With the dataset and prep methods we imported prior we can fashion a test. It’s customary to split the data into a test/train split where we train on a larger fraction of the data, and then test our performance on an unseen part of the dataset to see how well the model generalizes.

# Load in data
data = load_breast_cancer(return_X_y=True)

# Split into X and y
X = data[0]
y = data[1]

# Test Train Split
X_train, X_test, y_train, y_test = train_test_split(X, y, test_size=0.40, random_state=12)

# Standardize Input Data
scaler = StandardScaler()
X_train = scaler.fit_transform(X_train)
X_test = scaler.transform(X_test)

# Instantiate Model and Train
MyModel = LogisticRegression(0.2, 2500)
MyModel.train(X_train, y_train)

y_train_pred = MyModel.predict(X_train)
train_accuracy = np.sum(y_train_pred == y_train) / y_train_pred.size
y_test_pred = MyModel.predict(X_test)
test_accuracy = np.sum(y_test_pred == y_test) / y_test_pred.size
print(f"Accuracy on train: {train_accuracy:0.3f}")
print(f"Accuracy on test: {test_accuracy:0.3f}")

output
Accuracy on train: 0.997 Accuracy on test: 0.969

Overfitting

A problem that we see in machine learning a lot called overfitting. The model only sees the training data set, and with a sufficiently large model and enough training the model can learn to match the input training data too well. When this happen, the performance of the model on the unseen or “test” data regresses, so we want to stop earlier than this stage.

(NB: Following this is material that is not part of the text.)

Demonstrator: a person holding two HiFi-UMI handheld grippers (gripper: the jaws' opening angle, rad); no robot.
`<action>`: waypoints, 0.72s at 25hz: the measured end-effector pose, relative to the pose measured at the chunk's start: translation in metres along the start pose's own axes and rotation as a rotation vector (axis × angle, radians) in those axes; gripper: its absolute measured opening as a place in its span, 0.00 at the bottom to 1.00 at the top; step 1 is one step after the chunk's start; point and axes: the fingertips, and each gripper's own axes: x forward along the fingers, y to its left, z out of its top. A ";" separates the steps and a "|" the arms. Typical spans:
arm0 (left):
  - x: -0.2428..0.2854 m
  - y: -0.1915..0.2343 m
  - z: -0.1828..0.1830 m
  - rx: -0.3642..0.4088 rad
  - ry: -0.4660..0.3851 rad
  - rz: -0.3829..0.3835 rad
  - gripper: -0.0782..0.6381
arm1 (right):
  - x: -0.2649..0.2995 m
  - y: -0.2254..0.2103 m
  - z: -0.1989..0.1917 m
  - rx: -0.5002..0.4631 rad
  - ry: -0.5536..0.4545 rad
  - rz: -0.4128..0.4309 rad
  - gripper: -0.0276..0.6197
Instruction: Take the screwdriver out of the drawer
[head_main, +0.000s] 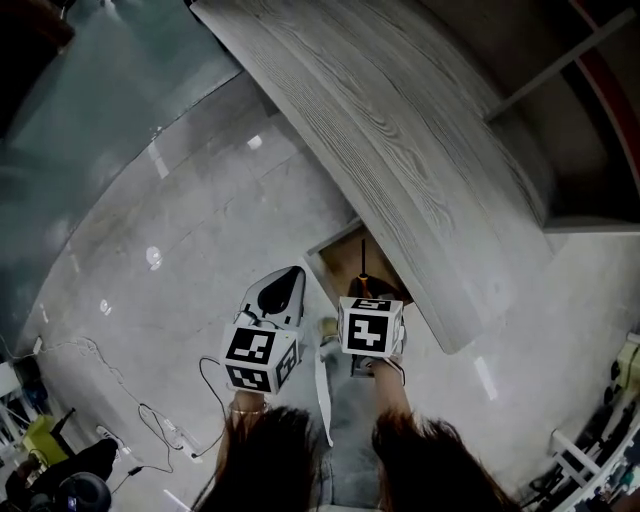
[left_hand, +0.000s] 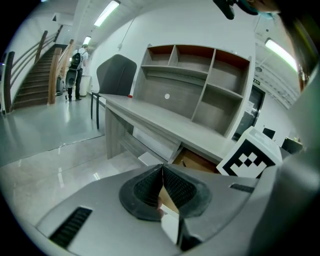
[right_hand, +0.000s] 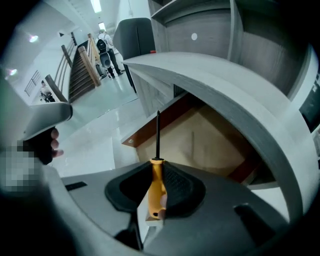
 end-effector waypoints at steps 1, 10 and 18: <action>-0.002 -0.002 0.000 -0.001 -0.002 0.007 0.13 | -0.003 0.000 0.000 -0.004 -0.005 0.004 0.17; -0.022 -0.020 0.003 -0.018 -0.022 0.065 0.13 | -0.026 0.000 0.001 -0.056 -0.039 0.044 0.17; -0.039 -0.031 0.008 -0.023 -0.021 0.092 0.13 | -0.045 0.002 0.002 -0.060 -0.072 0.075 0.18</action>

When looking at the costs of both the training and test data during training we see that the minimum cost for test data happens well before the end of training. Past this point the model is overfitting to the training data so we see that cost reducing, but this provides no value to us because the test and unseen data in the future is ALL that matters.

Training Cost Curves

This is also reflected in the accuracy at roughly the same place in the training stage.

Training Accuracy Curves


Conclusion

Logistic regression may be simple, but it’s a powerful gateway into the world of classification and machine learning in general. By walking through its mathematical intuition, implementation from scratch, and interpretation, we’ve laid the groundwork for understanding more advanced models like neural networks in future posts.

Thanks for reading, hope it sparked something!